DIRECTIONS | Pull every line with "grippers" from the material.

INFORMATION PROVIDED |
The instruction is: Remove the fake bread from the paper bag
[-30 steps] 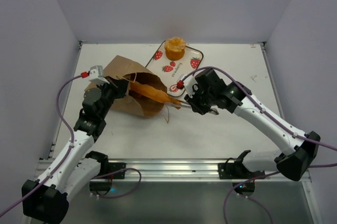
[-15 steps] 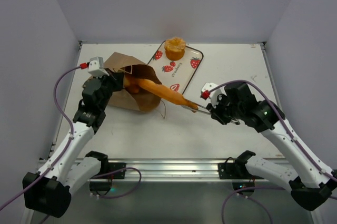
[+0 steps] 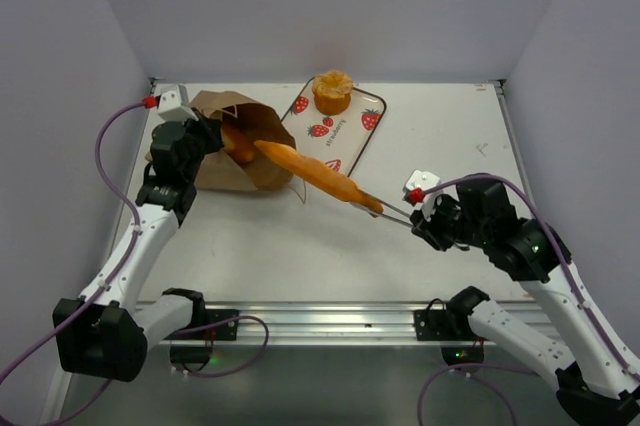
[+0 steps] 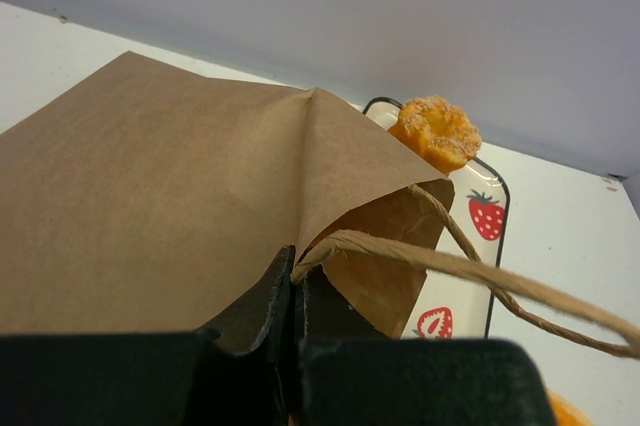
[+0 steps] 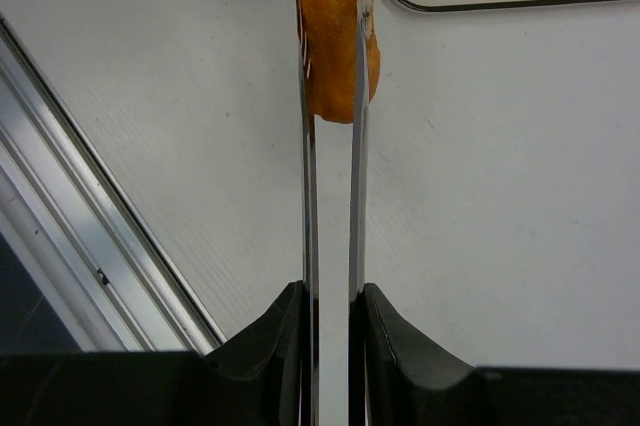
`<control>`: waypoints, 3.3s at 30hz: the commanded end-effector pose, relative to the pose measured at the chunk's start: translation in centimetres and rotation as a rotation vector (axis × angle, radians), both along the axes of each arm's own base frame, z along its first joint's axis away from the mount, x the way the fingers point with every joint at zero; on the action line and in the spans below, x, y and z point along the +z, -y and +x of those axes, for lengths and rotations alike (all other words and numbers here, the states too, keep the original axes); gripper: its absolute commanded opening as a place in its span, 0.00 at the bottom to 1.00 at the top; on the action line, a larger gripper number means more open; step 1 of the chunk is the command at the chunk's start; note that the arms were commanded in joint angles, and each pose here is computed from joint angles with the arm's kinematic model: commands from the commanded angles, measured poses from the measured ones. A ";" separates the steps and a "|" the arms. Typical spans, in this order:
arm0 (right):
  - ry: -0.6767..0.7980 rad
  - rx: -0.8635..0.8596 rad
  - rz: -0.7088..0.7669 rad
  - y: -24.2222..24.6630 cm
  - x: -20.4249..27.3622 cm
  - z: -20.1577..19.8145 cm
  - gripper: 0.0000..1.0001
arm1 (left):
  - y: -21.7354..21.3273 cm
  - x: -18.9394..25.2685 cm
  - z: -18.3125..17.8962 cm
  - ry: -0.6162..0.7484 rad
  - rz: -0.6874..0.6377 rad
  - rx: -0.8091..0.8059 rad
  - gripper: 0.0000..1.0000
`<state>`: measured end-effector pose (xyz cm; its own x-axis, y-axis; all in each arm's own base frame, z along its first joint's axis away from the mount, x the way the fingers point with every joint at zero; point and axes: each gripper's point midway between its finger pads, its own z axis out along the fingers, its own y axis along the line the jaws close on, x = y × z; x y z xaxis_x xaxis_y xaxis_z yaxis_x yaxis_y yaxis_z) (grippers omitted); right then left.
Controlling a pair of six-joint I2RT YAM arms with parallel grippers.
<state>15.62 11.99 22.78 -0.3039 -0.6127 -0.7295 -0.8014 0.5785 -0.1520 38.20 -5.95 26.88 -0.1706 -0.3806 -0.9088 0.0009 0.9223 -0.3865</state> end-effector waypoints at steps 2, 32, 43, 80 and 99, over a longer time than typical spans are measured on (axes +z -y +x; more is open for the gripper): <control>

TASK RESULT |
`<state>`: measured end-effector pose (xyz cm; its own x-axis, y-axis; all in each arm's own base frame, z along its first joint's axis away from the mount, x the way the fingers point with every joint at zero; point and axes: each gripper's point midway between its finger pads, its own z axis out along the fingers, its own y axis along the line the jaws close on, x = y × z; x y z xaxis_x xaxis_y xaxis_z yaxis_x yaxis_y yaxis_z) (grippers omitted); right then left.
Controlling a pair of six-joint I2RT YAM arms with parallel grippers.

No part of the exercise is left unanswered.